From 9d1e8960fcdcf46acee145e586f84f14b52a2c61 Mon Sep 17 00:00:00 2001
From: Dylan De Faoite <dylanseandefaoite@gmail.com>
Date: Tue, 3 Mar 2026 14:25:25 +0000
Subject: [PATCH] perf: update cultural analysis to use regex instead of
 Counter

---
 server/analysis/cultural.py | 90 ++++++++++++-------------------------
 1 file changed, 28 insertions(+), 62 deletions(-)

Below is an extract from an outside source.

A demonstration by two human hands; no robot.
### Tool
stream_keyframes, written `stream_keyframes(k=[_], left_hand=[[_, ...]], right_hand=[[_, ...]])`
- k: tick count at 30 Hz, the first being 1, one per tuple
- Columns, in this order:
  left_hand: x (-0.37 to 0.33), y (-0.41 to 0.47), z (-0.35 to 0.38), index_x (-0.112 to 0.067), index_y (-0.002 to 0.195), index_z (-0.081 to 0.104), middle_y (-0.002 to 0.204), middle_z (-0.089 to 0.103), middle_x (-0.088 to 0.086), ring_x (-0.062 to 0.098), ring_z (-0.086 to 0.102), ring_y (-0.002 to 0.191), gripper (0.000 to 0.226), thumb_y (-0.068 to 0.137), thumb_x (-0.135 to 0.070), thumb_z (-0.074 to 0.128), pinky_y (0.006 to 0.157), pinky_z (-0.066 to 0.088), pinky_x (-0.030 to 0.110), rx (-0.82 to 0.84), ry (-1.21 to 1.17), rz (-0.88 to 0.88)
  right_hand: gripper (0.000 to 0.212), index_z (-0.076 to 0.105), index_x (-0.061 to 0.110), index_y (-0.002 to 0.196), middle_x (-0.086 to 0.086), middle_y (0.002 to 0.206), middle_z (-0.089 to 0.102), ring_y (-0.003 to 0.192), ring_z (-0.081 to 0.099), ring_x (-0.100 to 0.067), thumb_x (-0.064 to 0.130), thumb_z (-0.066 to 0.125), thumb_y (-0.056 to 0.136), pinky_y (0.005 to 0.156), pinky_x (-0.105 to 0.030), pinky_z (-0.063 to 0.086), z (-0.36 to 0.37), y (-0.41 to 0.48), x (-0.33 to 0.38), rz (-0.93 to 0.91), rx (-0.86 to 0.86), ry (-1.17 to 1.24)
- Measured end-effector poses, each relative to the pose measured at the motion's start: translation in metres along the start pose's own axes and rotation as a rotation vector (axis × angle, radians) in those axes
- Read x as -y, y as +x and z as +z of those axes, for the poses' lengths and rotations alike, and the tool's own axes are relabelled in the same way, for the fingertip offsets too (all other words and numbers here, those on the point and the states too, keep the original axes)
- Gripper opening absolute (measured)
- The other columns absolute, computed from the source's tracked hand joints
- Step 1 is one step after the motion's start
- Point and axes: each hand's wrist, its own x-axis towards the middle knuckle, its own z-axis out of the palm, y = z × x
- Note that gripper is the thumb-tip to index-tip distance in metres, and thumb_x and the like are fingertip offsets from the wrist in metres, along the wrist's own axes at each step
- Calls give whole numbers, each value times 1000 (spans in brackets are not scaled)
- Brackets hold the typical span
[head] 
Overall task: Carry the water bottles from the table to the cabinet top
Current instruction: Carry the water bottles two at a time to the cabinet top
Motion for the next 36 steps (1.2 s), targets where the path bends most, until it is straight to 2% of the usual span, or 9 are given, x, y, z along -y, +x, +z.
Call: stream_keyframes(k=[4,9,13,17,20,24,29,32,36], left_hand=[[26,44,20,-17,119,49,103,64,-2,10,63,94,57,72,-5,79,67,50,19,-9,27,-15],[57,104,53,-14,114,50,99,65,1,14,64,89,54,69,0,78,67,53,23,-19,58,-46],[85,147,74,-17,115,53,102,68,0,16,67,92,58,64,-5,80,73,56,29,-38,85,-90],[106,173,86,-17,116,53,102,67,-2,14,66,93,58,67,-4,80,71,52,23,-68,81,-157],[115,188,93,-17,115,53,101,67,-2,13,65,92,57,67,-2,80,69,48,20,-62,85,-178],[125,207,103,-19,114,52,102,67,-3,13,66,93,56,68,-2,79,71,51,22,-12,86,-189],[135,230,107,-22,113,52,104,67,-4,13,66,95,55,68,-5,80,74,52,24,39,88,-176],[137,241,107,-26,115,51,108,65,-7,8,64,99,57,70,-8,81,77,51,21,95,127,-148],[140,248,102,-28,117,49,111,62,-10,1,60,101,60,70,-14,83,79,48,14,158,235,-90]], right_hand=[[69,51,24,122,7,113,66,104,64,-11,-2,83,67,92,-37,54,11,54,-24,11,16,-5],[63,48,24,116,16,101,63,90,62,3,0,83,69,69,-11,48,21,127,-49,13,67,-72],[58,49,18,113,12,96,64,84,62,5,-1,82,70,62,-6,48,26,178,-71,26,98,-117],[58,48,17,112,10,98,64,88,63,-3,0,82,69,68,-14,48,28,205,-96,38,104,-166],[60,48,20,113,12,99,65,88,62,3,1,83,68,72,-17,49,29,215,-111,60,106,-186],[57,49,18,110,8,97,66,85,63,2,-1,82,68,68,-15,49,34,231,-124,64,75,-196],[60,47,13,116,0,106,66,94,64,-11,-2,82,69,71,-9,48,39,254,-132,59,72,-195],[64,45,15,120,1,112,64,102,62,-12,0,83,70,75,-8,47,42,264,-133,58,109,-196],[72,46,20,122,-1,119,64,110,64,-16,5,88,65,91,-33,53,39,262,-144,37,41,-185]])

diff --git a/server/analysis/cultural.py b/server/analysis/cultural.py
index 909233e..fc4a93a 100644
--- a/server/analysis/cultural.py
+++ b/server/analysis/cultural.py
@@ -1,7 +1,6 @@
 import pandas as pd
 import re
 
-from collections import Counter
 from typing import Any
 
 
@@ -14,9 +13,6 @@ class CulturalAnalysis:
         df = original_df.copy()
         s = df[self.content_col].fillna("").astype(str).str.lower()
 
-        in_group_words = {"we", "us", "our", "ourselves"}
-        out_group_words = {"they", "them", "their", "themselves"}
-
         emotion_exclusions = {"emotion_neutral", "emotion_surprise"}
         emotion_cols = [
             c for c in df.columns
@@ -24,11 +20,13 @@ class CulturalAnalysis:
         ]
 
         # Tokenize per row
-        tokens_per_row = s.apply(lambda txt: re.findall(r"\b[a-z]{2,}\b", txt))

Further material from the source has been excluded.